Assignment
Give the number of lines in the entries below that contain "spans". Write nothing besides it.

*** Opening of Records for the task ***

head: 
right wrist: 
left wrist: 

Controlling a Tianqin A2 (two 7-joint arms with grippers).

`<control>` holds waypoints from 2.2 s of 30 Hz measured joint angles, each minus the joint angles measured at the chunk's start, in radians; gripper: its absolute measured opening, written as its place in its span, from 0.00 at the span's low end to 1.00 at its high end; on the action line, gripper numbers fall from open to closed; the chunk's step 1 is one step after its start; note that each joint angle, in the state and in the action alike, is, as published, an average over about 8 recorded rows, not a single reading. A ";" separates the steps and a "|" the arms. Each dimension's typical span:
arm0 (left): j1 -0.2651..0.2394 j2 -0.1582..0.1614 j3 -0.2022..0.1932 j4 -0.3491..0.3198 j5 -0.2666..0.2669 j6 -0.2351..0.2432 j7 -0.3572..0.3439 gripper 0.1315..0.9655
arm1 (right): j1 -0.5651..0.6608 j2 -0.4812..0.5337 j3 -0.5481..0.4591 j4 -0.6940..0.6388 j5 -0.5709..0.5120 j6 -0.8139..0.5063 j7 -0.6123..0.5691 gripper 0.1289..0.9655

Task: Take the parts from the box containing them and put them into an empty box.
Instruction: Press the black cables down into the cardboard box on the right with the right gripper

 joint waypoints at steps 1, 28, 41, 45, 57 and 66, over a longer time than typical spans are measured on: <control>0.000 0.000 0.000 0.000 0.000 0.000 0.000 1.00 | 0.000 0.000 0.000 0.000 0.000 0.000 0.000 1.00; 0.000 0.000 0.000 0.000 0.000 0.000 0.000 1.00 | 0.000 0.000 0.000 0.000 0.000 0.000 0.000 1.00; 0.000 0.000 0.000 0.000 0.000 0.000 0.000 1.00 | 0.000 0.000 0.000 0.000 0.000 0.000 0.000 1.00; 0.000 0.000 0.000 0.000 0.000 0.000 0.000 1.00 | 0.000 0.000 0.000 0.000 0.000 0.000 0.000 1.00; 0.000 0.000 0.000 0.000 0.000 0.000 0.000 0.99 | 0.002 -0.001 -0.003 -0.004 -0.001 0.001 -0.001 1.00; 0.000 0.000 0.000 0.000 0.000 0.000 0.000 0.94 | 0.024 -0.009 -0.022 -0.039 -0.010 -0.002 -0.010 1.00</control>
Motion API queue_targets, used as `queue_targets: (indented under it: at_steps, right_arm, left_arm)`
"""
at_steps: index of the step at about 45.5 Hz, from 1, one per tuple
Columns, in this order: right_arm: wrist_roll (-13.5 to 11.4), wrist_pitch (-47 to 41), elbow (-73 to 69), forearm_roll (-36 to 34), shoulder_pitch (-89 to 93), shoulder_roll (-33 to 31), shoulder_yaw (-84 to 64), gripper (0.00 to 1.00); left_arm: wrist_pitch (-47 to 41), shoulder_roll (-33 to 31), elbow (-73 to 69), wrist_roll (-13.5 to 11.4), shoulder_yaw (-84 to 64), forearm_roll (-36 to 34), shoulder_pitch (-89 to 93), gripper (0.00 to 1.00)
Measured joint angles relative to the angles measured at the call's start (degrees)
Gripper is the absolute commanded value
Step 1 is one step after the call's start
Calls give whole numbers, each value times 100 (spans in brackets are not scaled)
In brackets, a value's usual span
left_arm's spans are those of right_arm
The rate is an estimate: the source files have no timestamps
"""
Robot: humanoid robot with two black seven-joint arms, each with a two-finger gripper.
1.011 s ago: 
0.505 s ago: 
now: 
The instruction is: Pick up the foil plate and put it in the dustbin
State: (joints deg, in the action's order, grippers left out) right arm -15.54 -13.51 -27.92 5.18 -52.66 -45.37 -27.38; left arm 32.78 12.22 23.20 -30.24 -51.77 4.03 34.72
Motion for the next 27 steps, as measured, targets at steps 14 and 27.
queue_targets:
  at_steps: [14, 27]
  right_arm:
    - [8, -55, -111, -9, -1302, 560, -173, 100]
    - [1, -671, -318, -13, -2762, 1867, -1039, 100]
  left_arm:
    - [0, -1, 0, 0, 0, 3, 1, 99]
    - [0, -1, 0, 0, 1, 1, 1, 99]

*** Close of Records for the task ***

Result
3